What to work on:
Every line in the records below between the one holding "(252, 25) to (170, 148): 1.42" and the one holding "How high above the floor is the lens? 1.41", inclusive, is to be set down exactly; all other lines are to be left out.

Exercise data:
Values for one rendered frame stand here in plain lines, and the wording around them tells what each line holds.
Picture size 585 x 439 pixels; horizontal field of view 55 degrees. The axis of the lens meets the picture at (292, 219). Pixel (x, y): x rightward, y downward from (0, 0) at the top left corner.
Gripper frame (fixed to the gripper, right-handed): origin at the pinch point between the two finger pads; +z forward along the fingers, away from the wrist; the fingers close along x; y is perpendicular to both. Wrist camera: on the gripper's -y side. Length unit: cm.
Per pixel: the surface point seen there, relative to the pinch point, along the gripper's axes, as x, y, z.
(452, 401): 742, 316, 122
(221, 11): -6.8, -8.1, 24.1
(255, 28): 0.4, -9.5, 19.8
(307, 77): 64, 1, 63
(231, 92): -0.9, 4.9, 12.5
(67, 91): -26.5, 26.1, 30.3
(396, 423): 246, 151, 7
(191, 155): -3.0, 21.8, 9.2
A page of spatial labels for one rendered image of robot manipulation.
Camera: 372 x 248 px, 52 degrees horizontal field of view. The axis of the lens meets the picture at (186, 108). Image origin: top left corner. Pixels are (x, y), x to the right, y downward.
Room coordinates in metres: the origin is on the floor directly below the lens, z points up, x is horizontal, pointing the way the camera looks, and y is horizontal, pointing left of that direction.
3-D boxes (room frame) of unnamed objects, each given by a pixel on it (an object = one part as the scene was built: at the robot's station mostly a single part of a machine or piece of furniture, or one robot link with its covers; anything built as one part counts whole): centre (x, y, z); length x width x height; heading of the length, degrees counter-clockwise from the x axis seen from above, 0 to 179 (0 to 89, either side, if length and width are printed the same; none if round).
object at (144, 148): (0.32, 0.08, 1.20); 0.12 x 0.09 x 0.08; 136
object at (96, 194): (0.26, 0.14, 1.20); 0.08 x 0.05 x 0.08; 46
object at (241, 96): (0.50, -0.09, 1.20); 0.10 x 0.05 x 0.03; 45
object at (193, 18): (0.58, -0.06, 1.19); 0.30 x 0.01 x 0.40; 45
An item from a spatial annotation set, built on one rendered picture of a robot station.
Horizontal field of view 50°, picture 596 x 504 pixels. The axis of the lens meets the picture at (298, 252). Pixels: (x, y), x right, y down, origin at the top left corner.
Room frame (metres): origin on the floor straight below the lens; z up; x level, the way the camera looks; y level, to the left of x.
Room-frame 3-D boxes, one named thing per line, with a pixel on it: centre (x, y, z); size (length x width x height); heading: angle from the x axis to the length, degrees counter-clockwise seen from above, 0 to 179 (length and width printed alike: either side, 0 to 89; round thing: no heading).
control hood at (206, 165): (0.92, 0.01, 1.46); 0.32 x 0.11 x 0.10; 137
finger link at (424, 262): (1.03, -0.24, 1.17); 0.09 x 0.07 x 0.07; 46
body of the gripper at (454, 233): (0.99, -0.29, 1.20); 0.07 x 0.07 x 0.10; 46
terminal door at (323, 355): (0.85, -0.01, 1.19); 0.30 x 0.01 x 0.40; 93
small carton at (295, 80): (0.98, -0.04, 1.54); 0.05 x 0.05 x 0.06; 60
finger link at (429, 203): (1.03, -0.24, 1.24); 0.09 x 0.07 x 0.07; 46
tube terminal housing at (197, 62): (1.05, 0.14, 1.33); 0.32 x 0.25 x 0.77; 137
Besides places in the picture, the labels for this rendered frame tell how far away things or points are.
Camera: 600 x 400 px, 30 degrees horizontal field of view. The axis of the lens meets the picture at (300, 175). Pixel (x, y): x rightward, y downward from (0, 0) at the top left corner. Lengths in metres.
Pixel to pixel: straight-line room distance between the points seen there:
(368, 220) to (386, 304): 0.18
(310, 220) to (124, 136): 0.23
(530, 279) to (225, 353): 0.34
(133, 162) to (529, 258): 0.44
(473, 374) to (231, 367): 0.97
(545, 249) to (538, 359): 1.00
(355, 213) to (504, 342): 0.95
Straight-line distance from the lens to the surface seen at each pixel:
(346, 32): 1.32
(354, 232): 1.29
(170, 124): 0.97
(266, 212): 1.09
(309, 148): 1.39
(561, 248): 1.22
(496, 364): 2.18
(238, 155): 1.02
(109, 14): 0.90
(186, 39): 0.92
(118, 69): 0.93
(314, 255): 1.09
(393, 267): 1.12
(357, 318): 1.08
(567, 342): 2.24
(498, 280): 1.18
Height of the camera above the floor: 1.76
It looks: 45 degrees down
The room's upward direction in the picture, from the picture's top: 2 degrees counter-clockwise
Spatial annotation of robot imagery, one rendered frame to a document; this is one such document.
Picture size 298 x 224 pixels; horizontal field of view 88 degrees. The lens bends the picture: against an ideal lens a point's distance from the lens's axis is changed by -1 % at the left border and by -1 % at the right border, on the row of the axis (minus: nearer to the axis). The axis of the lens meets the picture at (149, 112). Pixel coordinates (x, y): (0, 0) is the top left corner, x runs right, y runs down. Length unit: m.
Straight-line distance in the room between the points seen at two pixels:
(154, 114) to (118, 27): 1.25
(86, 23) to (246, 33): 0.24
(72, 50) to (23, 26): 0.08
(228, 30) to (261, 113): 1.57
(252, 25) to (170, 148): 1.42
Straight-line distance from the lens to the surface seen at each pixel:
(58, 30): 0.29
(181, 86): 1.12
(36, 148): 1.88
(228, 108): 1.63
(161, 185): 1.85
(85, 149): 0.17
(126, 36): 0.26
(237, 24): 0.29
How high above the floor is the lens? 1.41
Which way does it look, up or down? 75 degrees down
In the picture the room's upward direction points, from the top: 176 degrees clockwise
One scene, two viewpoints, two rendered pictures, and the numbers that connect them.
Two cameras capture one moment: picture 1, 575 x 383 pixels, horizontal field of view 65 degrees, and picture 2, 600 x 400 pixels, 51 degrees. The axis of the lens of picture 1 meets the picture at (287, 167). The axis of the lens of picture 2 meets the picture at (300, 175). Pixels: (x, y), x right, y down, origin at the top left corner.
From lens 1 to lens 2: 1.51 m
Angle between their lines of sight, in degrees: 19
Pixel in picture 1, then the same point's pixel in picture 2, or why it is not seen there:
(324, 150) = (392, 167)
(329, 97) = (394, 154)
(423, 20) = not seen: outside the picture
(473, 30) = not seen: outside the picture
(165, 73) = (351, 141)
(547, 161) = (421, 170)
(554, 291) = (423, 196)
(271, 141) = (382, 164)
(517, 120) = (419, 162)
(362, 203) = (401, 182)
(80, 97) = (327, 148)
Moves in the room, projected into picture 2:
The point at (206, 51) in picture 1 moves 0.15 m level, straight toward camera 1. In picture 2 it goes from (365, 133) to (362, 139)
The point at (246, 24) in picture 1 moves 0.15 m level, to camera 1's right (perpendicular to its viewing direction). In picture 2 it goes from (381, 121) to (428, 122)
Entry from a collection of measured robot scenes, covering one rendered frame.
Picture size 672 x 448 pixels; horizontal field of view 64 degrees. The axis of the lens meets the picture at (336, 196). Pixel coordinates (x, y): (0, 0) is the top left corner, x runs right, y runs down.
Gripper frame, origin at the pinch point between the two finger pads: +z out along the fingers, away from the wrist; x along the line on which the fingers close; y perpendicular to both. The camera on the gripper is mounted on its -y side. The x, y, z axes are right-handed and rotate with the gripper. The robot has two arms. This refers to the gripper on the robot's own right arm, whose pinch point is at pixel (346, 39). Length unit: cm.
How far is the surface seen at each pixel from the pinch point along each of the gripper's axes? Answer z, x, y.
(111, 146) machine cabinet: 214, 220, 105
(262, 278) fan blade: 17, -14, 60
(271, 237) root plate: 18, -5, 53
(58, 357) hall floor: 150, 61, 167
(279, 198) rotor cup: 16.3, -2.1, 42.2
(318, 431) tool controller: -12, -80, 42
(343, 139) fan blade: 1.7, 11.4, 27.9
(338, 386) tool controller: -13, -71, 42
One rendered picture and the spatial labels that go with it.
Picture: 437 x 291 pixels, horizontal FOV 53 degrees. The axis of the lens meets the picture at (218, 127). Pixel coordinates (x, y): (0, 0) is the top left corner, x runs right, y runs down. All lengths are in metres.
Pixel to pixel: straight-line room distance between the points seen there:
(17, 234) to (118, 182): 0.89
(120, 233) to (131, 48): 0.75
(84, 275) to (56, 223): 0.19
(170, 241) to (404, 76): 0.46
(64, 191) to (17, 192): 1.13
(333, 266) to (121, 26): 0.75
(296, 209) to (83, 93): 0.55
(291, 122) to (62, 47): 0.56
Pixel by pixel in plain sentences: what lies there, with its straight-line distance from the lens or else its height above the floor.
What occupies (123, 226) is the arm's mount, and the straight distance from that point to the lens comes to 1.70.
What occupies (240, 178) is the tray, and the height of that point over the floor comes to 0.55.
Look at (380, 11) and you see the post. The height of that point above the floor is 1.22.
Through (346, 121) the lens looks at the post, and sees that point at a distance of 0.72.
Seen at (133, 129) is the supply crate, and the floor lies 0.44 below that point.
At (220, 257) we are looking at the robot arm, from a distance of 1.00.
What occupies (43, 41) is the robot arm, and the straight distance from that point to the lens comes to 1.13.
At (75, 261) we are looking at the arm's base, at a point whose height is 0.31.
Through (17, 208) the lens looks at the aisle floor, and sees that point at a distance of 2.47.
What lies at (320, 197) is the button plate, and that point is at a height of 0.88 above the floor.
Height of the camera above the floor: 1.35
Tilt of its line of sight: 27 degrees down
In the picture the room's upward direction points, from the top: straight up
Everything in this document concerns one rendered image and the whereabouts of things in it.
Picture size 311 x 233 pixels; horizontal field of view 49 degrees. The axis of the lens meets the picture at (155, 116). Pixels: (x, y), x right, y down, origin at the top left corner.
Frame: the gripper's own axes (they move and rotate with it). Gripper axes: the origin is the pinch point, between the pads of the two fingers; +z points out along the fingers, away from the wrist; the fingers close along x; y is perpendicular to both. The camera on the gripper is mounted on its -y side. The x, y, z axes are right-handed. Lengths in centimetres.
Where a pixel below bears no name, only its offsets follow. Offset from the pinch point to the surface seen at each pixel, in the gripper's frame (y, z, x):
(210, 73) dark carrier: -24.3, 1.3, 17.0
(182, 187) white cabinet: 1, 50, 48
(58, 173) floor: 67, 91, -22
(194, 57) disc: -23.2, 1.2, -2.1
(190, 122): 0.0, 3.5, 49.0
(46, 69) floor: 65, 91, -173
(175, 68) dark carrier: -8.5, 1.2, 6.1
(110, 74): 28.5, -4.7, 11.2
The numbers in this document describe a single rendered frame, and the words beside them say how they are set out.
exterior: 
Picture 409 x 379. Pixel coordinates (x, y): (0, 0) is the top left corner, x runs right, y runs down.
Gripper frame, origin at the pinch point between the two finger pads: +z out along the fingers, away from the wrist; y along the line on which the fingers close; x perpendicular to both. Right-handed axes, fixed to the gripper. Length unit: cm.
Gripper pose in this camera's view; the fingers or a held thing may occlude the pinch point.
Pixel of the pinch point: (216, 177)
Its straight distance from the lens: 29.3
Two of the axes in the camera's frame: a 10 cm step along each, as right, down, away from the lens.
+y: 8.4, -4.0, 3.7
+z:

Response to the exercise:
(252, 25) to (170, 148): 1.42
Straight-line distance from the lens to the surface seen at each pixel:
(58, 30): 0.29
(181, 86): 1.12
(36, 148): 1.88
(228, 108): 1.63
(161, 185): 1.85
(85, 149): 0.17
(126, 36): 0.26
(237, 24): 0.29
How high above the floor is the lens? 1.41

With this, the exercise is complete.